_ASSIGNED TASK:_ Scan the lines below; pull out those with "laptop".

_RECORDS SHOWN:_

.....

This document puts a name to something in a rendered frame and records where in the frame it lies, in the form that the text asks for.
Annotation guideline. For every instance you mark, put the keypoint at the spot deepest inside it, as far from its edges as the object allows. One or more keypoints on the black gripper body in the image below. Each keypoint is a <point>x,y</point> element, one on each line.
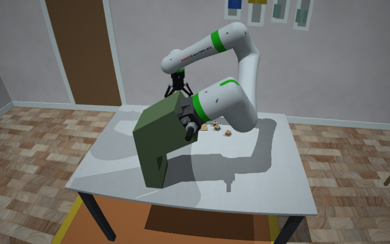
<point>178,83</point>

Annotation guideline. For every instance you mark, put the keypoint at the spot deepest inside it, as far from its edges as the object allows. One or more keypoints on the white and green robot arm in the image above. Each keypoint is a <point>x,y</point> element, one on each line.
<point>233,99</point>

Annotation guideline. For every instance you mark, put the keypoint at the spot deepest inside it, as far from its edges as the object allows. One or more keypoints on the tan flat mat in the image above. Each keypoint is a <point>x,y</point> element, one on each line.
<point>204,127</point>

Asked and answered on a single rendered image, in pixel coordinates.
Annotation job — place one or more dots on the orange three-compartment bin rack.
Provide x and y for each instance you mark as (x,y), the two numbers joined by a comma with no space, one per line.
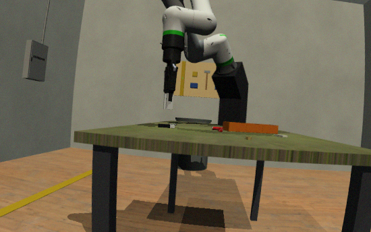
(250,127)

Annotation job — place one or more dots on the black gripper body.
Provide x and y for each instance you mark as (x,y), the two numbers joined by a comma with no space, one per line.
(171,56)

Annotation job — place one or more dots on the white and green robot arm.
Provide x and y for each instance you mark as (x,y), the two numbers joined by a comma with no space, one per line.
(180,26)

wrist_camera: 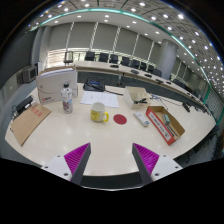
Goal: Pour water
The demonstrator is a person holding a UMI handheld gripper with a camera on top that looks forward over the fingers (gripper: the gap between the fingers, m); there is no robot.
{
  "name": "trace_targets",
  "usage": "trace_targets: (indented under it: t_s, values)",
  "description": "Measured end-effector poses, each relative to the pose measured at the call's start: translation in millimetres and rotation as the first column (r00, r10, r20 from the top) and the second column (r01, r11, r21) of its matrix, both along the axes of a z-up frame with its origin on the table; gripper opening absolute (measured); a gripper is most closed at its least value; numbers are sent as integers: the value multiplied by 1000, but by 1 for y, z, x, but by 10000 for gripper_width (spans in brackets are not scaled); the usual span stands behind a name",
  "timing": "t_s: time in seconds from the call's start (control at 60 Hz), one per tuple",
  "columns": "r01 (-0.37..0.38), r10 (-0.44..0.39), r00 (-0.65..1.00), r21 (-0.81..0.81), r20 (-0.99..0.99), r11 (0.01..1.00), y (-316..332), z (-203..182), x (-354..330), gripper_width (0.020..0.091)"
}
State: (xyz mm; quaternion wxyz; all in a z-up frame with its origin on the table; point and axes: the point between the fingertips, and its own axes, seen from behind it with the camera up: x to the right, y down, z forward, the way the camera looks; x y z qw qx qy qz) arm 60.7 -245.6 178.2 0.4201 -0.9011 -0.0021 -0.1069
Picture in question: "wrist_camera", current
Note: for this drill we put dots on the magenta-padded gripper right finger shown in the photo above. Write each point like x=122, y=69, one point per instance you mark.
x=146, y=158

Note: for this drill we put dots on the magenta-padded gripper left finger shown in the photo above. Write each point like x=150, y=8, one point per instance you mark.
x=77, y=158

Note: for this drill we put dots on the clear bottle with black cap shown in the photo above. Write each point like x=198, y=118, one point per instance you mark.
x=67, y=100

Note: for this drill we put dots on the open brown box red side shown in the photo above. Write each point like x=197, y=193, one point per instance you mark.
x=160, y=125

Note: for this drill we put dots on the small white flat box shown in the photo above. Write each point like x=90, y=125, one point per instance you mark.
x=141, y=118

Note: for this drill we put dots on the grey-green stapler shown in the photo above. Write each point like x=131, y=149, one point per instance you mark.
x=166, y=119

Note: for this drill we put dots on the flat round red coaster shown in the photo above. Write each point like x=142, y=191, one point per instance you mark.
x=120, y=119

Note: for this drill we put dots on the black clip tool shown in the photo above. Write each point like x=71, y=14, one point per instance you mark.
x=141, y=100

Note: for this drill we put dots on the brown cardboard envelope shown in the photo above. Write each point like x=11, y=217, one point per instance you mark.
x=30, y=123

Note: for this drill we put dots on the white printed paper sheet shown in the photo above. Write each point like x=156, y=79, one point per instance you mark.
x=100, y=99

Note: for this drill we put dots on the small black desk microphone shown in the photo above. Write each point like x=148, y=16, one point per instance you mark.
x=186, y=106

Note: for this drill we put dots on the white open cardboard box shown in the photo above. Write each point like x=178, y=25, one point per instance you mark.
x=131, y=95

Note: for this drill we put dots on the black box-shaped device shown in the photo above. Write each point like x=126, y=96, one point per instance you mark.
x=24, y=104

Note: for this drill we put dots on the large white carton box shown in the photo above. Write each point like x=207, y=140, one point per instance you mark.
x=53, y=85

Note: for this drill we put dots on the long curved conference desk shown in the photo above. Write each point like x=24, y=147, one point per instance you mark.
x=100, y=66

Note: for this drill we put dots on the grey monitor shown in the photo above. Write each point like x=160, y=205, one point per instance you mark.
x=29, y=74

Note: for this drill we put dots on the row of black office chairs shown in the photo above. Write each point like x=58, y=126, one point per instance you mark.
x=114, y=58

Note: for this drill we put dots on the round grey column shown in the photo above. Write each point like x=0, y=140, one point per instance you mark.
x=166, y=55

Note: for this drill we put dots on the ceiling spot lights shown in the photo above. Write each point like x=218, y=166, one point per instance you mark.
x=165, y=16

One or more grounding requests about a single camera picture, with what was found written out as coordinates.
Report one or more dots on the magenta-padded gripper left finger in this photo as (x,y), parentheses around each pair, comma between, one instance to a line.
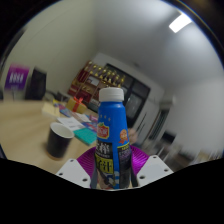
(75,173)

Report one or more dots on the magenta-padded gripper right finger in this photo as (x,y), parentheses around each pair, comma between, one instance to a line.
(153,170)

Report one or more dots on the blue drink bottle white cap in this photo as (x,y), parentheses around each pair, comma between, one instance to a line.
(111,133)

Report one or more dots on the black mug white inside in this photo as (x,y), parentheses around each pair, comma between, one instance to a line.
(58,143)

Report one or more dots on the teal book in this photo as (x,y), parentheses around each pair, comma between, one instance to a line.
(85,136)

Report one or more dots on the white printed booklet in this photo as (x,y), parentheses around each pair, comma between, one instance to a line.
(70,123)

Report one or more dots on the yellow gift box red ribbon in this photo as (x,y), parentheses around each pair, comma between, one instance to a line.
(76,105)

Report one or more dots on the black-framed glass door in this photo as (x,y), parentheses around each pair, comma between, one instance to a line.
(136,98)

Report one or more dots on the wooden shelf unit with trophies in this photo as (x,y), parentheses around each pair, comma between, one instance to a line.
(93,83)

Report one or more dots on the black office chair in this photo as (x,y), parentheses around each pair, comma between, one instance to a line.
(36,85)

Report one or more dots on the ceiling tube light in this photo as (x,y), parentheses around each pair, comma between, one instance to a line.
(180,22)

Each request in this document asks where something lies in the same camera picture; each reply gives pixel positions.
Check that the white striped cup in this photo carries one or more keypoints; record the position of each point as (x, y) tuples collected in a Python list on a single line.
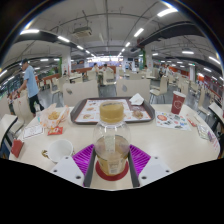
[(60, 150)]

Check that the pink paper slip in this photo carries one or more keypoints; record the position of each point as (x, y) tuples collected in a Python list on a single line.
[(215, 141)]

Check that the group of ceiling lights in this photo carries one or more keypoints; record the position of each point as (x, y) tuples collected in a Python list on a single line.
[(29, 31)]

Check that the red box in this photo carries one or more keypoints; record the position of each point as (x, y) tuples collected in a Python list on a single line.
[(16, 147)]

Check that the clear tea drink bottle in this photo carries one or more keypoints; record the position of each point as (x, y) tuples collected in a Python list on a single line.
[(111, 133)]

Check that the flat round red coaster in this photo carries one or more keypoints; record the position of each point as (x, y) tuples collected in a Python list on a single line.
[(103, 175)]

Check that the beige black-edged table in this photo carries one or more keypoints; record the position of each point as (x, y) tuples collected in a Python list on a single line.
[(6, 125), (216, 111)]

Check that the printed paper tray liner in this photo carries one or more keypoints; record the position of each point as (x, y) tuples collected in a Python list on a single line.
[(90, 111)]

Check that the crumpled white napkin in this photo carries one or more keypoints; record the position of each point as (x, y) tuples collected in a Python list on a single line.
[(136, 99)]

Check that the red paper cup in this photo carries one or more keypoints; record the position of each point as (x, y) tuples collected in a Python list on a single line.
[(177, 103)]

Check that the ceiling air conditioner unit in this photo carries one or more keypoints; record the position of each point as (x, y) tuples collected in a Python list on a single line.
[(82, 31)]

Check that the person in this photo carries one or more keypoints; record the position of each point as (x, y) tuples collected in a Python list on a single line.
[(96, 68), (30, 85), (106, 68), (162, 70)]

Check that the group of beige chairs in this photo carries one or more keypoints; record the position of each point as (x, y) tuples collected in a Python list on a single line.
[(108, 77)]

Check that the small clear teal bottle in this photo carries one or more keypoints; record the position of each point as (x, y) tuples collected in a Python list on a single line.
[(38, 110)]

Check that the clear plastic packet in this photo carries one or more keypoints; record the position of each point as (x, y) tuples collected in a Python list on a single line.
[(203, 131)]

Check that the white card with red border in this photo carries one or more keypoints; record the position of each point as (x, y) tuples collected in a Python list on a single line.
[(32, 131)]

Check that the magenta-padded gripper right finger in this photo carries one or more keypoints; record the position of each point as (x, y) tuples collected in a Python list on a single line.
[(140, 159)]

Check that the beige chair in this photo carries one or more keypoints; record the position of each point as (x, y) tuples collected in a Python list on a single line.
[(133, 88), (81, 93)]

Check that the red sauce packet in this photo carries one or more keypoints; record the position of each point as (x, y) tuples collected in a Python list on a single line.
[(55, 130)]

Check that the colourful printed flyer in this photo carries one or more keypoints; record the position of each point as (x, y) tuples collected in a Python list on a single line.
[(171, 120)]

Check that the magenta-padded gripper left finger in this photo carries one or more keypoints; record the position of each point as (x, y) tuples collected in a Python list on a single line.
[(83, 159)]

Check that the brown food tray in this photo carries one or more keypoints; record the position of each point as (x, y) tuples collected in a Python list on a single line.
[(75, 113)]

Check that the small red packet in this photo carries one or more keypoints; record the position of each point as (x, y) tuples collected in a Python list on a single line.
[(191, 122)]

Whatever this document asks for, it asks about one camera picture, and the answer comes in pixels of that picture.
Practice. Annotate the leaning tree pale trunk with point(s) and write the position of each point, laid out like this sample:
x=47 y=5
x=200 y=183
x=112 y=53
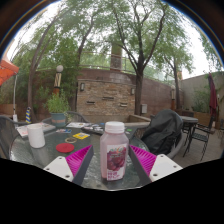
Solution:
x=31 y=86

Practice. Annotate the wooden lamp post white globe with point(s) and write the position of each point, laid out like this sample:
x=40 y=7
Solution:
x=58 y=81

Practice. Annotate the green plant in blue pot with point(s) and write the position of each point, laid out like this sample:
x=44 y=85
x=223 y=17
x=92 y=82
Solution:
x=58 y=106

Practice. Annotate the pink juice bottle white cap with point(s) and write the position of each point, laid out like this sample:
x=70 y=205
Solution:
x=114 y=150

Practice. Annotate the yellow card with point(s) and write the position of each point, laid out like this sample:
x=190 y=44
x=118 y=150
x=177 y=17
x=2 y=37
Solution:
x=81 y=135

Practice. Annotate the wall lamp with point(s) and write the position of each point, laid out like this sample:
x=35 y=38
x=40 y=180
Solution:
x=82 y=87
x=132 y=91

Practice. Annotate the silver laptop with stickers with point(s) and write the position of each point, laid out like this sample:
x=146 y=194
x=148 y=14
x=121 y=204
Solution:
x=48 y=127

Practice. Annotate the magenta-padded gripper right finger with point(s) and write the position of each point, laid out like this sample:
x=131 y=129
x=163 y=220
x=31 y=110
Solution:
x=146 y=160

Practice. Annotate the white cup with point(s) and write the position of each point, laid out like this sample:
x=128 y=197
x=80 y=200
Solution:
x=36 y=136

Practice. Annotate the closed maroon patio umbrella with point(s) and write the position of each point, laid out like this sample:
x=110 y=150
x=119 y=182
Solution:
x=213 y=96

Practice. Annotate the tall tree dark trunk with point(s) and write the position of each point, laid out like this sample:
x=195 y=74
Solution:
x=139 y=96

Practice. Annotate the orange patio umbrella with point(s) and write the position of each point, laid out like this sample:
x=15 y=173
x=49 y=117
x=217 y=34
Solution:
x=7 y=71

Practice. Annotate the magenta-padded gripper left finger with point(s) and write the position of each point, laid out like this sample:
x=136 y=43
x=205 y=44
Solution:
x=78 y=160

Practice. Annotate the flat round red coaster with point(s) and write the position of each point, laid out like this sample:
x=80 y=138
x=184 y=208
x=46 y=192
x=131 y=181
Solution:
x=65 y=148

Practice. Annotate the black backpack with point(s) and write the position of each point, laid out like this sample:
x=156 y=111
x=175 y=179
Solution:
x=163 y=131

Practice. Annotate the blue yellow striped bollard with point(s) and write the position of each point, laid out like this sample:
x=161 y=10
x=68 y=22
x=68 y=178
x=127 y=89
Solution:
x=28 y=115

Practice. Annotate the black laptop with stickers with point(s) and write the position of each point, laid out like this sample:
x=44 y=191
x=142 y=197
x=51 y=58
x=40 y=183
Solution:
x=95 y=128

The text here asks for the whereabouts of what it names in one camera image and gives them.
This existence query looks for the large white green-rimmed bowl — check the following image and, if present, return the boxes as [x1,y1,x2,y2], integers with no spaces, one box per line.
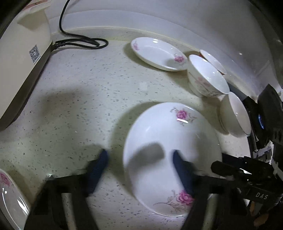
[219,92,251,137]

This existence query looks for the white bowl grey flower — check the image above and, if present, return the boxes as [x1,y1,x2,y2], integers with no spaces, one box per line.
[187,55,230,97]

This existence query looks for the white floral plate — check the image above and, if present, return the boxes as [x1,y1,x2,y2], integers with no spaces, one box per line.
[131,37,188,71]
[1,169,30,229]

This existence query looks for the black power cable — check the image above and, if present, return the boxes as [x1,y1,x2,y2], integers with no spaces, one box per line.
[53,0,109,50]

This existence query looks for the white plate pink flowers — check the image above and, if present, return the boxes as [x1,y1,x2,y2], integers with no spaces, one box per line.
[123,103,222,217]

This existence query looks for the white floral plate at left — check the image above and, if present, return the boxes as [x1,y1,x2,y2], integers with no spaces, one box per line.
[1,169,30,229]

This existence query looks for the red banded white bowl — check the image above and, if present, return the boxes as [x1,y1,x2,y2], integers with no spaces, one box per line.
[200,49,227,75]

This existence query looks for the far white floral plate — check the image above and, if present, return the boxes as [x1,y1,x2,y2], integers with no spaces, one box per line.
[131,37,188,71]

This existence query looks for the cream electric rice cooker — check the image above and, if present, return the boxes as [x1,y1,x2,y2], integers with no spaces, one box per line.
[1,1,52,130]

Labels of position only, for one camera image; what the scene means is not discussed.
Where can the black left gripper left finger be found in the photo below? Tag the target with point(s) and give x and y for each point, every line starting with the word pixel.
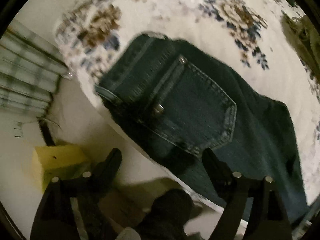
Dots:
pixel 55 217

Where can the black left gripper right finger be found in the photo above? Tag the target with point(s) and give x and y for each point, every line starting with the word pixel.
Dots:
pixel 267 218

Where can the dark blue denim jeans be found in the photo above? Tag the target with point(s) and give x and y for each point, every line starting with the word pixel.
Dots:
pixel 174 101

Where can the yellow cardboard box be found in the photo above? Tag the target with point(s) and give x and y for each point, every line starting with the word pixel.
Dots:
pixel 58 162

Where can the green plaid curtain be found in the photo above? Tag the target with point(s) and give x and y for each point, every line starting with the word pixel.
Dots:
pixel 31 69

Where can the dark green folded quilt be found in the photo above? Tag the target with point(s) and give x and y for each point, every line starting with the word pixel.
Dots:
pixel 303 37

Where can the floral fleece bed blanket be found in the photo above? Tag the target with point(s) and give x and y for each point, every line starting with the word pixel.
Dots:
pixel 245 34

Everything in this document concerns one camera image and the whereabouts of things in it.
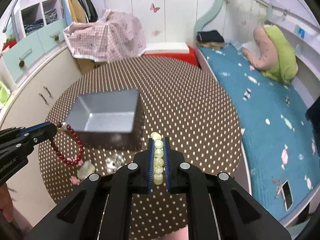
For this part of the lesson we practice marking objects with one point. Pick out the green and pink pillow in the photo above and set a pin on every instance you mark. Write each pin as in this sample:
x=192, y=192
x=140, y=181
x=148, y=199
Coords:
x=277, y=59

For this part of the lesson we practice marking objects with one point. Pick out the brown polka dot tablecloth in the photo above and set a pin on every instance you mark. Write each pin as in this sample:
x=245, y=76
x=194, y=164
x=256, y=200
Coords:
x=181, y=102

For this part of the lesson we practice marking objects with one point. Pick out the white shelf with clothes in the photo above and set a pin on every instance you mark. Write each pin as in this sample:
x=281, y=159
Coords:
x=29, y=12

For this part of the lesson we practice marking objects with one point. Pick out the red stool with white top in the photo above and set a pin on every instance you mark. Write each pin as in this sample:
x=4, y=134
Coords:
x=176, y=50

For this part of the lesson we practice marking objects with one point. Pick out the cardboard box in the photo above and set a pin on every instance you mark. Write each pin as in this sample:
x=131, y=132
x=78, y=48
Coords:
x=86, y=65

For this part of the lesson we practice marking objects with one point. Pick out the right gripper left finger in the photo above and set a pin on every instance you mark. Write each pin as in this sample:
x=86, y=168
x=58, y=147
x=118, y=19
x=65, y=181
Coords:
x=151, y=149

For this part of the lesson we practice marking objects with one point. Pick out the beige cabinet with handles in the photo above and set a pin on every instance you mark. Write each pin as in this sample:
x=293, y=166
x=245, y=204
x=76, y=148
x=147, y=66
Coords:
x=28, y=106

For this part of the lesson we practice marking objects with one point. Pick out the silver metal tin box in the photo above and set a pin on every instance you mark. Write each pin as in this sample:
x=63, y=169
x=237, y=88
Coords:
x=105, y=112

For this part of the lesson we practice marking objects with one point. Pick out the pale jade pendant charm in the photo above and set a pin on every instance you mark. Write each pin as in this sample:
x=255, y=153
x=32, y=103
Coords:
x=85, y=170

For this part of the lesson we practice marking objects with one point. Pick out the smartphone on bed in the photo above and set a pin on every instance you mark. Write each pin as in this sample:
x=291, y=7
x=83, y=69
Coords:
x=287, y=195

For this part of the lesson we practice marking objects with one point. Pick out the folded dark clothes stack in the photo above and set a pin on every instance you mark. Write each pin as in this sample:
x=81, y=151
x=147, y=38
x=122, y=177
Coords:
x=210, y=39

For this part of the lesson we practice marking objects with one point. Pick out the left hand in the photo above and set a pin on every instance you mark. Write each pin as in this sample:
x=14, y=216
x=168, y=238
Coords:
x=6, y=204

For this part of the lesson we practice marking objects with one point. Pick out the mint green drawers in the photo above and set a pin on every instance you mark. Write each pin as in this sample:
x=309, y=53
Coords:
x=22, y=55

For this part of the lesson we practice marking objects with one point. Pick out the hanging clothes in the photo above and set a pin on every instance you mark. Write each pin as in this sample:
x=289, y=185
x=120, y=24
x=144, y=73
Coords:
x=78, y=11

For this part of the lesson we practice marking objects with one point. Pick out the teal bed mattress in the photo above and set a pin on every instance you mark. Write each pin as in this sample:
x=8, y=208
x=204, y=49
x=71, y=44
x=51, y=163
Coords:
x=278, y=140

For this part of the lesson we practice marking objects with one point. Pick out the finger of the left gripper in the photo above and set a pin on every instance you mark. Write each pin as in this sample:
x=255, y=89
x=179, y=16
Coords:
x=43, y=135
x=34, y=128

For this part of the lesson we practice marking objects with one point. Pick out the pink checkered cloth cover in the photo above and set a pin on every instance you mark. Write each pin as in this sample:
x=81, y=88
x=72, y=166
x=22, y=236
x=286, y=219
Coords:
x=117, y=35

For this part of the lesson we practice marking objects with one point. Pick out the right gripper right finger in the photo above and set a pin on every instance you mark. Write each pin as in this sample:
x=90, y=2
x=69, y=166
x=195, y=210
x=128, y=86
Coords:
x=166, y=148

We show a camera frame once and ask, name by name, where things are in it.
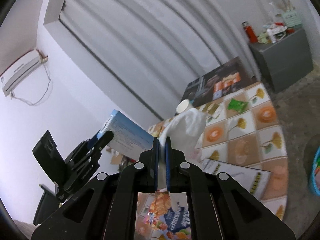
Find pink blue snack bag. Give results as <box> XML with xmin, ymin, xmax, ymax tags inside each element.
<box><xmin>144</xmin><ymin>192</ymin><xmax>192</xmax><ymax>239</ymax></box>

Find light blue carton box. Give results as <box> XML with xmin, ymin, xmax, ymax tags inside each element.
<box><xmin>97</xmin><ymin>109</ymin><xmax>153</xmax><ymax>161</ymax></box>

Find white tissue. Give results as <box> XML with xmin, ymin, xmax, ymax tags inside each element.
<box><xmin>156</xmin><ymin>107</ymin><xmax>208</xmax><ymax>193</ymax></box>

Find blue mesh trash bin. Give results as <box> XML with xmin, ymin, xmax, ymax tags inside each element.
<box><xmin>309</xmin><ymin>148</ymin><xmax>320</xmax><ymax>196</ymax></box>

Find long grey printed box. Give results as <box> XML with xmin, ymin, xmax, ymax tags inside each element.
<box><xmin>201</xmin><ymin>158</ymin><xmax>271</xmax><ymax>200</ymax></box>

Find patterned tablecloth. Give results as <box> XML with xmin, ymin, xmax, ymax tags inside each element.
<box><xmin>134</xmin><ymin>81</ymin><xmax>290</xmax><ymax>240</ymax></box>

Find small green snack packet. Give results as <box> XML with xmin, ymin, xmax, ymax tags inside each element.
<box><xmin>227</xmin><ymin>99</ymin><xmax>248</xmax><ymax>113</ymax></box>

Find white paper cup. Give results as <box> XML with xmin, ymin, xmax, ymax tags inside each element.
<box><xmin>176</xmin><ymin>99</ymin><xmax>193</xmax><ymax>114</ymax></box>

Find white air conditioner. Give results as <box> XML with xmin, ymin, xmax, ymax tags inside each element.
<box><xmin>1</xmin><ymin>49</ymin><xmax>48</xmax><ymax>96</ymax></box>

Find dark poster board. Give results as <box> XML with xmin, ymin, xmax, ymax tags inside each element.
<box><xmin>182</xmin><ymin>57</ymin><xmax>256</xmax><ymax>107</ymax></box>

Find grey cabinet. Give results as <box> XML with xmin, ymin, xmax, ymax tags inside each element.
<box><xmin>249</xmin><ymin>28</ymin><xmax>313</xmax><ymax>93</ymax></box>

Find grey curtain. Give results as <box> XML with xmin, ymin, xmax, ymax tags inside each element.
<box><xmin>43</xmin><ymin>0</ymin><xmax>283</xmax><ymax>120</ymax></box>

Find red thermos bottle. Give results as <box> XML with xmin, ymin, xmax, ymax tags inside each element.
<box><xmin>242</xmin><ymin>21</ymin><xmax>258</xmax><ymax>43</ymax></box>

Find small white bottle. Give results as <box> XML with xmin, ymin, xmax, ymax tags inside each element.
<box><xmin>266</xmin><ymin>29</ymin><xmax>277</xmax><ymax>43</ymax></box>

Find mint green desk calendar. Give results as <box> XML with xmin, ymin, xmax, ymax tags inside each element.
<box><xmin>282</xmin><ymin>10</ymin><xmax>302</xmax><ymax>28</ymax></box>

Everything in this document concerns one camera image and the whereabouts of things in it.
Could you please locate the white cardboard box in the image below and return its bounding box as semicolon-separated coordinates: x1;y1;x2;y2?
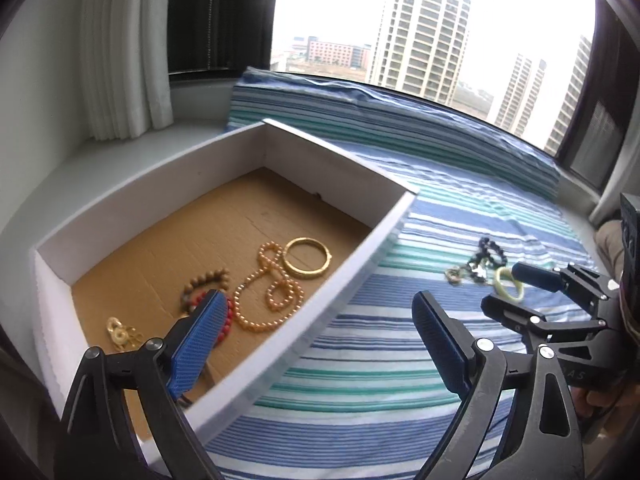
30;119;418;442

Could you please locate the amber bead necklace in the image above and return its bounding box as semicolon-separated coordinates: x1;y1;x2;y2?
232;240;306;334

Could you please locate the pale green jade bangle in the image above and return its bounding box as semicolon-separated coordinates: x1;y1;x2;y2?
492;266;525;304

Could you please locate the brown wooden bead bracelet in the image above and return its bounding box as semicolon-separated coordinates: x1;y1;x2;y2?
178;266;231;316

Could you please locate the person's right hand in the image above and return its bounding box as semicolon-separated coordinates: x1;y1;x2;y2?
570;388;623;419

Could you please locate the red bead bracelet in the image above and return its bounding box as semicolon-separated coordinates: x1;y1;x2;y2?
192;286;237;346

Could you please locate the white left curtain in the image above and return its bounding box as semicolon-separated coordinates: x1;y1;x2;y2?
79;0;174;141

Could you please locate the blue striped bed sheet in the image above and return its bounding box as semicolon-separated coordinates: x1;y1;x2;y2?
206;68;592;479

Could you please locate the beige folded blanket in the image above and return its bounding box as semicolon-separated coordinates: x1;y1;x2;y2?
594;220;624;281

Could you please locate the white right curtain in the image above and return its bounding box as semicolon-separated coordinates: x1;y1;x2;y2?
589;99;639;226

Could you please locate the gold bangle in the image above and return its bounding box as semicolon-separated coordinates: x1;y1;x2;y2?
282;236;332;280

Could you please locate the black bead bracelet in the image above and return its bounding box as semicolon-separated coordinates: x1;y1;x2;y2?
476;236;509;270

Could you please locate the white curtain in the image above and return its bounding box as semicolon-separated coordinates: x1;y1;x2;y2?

.....

_RESPONSE TO THE EXERCISE:_
Practice. Annotate the silver laptop with stickers with point(s) and write the position of each point, laid out like this sample:
Practice. Annotate the black laptop with stickers with point(s) and write the position of each point, laid out like this sample:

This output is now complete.